• RECORDS TO PROCESS:
-----
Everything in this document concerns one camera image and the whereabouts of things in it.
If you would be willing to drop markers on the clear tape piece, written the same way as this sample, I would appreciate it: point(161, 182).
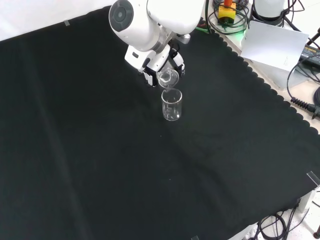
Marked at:
point(194, 237)
point(313, 178)
point(66, 22)

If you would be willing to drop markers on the yellow stop button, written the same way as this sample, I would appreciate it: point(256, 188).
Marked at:
point(227, 12)

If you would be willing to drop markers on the black bench cloth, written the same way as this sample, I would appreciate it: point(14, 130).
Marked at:
point(100, 150)

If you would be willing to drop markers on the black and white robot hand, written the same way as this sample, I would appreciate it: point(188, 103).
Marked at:
point(140, 58)

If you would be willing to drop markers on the white cylindrical device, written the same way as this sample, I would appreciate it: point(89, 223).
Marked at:
point(268, 8)

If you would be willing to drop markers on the pale board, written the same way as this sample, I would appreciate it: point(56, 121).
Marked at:
point(272, 45)

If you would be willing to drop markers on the clear glass beaker with water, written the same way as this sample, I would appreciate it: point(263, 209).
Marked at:
point(168, 78)

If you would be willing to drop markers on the black power adapter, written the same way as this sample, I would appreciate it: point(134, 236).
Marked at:
point(310, 52)

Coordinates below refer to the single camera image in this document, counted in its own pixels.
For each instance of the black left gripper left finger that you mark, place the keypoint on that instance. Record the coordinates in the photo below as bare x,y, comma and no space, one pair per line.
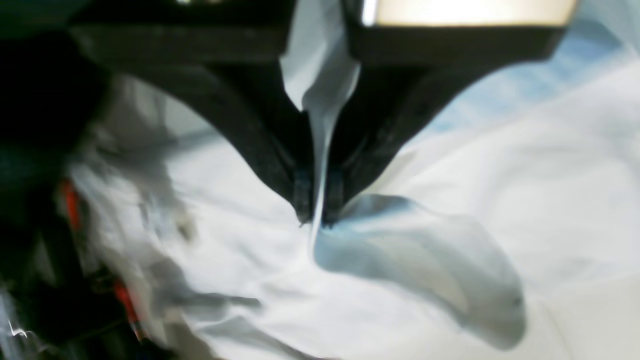
222,59

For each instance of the white t-shirt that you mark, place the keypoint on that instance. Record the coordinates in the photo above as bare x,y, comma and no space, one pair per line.
507,231

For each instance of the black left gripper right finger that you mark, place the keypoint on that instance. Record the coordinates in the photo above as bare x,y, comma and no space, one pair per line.
416,56

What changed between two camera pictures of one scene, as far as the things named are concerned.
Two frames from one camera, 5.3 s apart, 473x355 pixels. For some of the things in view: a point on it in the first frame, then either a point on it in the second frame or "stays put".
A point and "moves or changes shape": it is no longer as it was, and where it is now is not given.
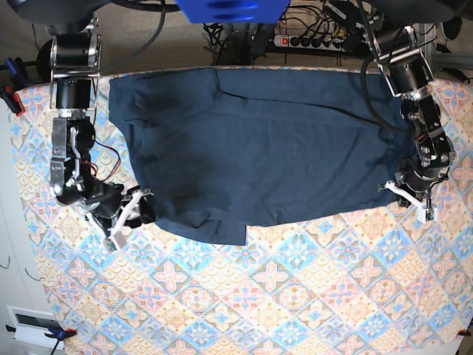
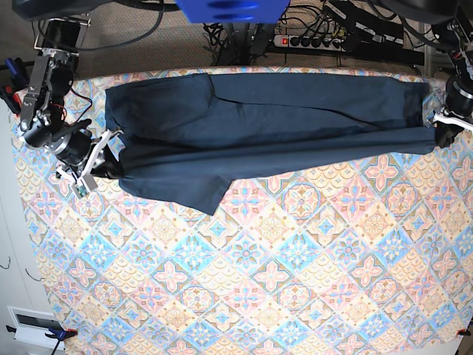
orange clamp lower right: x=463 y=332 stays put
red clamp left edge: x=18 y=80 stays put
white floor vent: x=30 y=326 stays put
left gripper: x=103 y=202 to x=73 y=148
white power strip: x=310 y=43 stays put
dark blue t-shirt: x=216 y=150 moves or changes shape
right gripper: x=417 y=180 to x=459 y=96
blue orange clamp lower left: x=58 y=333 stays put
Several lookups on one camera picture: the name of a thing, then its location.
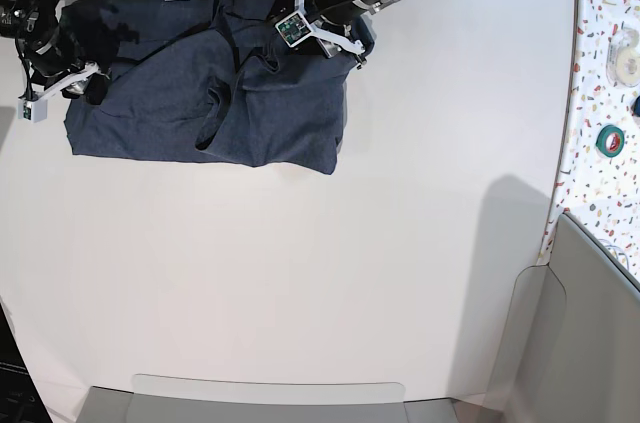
-----
• WHAT YOU NEED TO DO: Tell how many lines of the material above contain the word "shape", giving only the number.

• PROBLEM SOLUTION: 2